One interesting characteristic of the HP Series 80 was that its architecture was not based on any of the available microprocessors at that time, instead HP developed a set of specific custom large scale integrated (LSI) circuits for the HP-85 which let them reduce the number of external components and power dissipation enabling the use of air convection instead of the noisy fans for cooling.

Even for an 8-bit CPU (code named "Capricorn") running at a 614KHz the performance was very good, since the CPU was designed to use a multiplexed data and address bus optimized for multibyte transfers (frequently used by BASIC interpreter tokens and numeric values) and minimizing the need to constantly send addressing information for each read/write operation.

There are many publications and great sites available today with plenty of information about the HP-85 and the rest of the HP Series 80 family. There is a list of links at the bottom if this article.

Also the entire July 1980 issue of the HP Journal was dedicated to the HP-85 and in the August 1980 issue you can find an article from Todd Lynch about the LSI chips used in the HP-85, and courtesy of Eric Smith here is a copy of the patent application that Todd  and HP filed for the Capricorn CPU.

HP-87XM Desktop Personal Computer

HP Series 80 Projects

As I mentioned before, the HP-85 was one of my favorite machines, and there are many still in use and in good operating condition, but some of the accessories are very hard to find. For example I don't have some of the original expansion ROMs such as Assembler, Mass Storage, etc.
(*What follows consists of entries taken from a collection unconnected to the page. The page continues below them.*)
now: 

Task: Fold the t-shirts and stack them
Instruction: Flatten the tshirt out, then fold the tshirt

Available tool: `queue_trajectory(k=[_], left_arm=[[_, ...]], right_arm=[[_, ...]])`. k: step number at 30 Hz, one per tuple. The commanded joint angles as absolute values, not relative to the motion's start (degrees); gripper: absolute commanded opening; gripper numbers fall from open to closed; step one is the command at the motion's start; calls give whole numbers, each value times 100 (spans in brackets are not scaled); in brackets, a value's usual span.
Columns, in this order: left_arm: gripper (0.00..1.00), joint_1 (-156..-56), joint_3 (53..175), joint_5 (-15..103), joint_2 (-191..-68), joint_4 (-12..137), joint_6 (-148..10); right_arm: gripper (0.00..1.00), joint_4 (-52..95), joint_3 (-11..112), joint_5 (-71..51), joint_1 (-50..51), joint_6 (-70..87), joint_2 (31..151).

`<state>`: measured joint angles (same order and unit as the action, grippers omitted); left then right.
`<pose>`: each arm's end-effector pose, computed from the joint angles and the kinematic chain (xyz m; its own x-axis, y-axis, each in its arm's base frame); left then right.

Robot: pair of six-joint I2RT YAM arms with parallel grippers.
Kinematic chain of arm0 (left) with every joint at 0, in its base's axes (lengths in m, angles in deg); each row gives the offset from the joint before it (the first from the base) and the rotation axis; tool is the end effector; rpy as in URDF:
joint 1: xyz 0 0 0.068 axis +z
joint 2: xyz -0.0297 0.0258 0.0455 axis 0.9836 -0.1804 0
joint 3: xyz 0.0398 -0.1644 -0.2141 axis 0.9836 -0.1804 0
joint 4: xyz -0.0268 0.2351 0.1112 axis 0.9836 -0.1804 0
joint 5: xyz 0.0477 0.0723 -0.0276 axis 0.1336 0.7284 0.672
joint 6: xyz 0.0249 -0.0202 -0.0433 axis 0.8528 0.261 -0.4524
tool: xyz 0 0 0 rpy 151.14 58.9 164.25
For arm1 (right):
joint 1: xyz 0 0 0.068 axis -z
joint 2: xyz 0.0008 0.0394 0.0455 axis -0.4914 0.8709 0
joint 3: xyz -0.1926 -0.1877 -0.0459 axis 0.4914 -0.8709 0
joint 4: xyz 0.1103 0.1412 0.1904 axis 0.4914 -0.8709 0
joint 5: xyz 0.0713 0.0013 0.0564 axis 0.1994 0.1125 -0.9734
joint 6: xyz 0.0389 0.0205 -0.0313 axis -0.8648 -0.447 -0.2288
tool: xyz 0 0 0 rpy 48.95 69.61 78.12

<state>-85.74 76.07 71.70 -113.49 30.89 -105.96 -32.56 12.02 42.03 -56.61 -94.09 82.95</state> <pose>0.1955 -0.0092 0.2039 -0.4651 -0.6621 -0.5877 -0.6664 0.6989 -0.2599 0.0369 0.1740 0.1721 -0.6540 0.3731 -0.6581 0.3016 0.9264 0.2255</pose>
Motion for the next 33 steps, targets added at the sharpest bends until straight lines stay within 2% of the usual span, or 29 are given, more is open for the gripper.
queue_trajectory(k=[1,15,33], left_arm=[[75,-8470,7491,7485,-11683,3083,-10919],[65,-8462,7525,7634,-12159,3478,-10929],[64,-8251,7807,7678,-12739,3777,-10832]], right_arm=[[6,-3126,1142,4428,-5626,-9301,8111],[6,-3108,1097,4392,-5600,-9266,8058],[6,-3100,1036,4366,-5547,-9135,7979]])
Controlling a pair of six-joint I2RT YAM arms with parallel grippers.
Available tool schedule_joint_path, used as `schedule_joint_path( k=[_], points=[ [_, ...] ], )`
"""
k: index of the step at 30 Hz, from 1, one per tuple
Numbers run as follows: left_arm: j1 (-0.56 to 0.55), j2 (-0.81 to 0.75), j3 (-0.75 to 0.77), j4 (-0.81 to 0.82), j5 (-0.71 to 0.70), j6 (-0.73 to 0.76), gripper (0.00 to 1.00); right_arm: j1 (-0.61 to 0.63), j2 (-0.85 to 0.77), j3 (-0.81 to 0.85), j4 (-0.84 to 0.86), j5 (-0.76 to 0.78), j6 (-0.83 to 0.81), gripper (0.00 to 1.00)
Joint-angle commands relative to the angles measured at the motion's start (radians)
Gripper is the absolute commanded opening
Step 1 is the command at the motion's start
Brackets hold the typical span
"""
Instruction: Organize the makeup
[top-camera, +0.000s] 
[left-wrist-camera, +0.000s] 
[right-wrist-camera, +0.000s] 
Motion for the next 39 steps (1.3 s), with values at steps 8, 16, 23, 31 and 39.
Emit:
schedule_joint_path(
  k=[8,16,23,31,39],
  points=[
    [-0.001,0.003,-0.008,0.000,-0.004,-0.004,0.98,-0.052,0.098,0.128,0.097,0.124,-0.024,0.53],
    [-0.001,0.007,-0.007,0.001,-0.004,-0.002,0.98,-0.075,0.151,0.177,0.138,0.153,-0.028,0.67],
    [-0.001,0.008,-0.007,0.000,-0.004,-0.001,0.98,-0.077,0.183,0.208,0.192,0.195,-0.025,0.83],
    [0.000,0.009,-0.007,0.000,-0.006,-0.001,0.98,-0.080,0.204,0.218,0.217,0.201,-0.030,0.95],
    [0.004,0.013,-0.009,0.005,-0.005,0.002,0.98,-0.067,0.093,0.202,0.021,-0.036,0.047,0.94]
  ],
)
I've been looking around for a while for a HP 82929A Programmable ROM Drawer to be able to use some EPROMs with the images of the missing ROMs, but with no luck yet.

On the other hand over the past few years I've been doing microcontroller based designs, then I decided to start some projects to get more juice (lets be frank, and also for fun) from the HP-85 and emulate some expansion modules and external interfaces using microcontrollers (if you know well the HP-85 architecture you must know that most of the external interfaces had an Intel 8049 microcontroller doing the job).

My first project on the list was to find/obtain/steal/replicate/materialize a HP 82929A Programmable ROM Drawer. I know that some folks have done it in the past but I didn't find much information available on-line.

Some time ago Bill Kotaska with support from John Shadbolt developed the PRM-85 as a replacement board for the HP 82929A. I tried to contact Bill but with no luck, but John was fast to reply to my request for information, without his help this first project would have been almost impossible to complete.

I also need to mention Everett Kaser who while at HP was involved somehow in the HP-85 development and is the author of one of the HP-85 emulators for Windows, provided great information and a lot of insight and encouragement, and Tony Duell, that if you you have ever read some forums/mailing lists about classic computing or retro computing you probably know that he has always something to say and interesting information to share, and Vassilis Prevelakis and the HP Computer Museum folks for making such a vast collection of manuals and information available on-line.

As time permits I'll be adding to this blog additional information, and status of various HP Series 80 related projects.